Dataset entries -

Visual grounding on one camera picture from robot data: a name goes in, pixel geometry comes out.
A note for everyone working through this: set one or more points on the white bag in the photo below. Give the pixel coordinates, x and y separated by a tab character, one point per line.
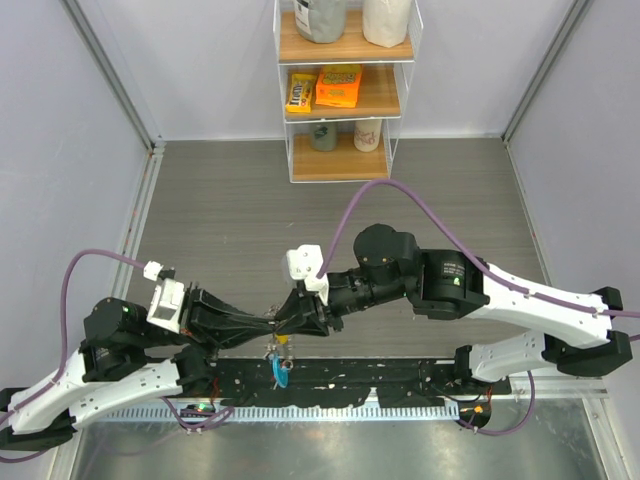
385	22

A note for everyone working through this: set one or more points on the grey-green cup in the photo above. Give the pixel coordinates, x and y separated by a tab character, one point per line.
323	136

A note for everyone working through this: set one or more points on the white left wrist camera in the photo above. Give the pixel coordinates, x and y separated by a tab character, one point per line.
168	297

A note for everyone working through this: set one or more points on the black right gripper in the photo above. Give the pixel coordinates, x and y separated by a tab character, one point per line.
299	304

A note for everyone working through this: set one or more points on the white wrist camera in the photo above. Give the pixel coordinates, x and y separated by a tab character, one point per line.
168	297
303	264

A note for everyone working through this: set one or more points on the white slotted cable duct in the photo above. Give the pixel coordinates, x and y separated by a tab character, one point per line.
369	411

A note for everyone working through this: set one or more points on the grey bag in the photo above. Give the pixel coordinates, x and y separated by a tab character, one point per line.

What you should do - Transcribe the records above exactly, omitting every picture they contain.

Solution -
Visual grounding on one camera picture from robot data: a name goes in, pixel geometry comes out.
A note for everyone working through this: set one or more points on the white bag in the photo below. Give the pixel coordinates, x and y separated by a tab character, one point per line.
385	22

A note for everyone working through this: set one or more points on the grey-green cup in the photo above. Give the pixel coordinates, x and y separated by a tab character, one point per line.
323	136

A note for everyone working through this: set one or more points on the white left wrist camera in the photo above. Give the pixel coordinates, x and y separated by a tab character, one point per line.
168	297

A note for everyone working through this: set one or more points on the black right gripper in the photo above. Give the pixel coordinates, x and y separated by a tab character, one point per line.
299	304

A note for everyone working through this: set one or more points on the white wrist camera in the photo above. Give the pixel coordinates, x and y separated by a tab character, one point per line.
168	297
303	264

A note for everyone working through this: set one or more points on the white slotted cable duct in the photo above. Give the pixel coordinates, x and y separated by a tab character, one point per line.
369	411

A note for everyone working through this: set one or more points on the grey bag in the photo above. Give the pixel coordinates, x and y separated by a tab character, one point per line.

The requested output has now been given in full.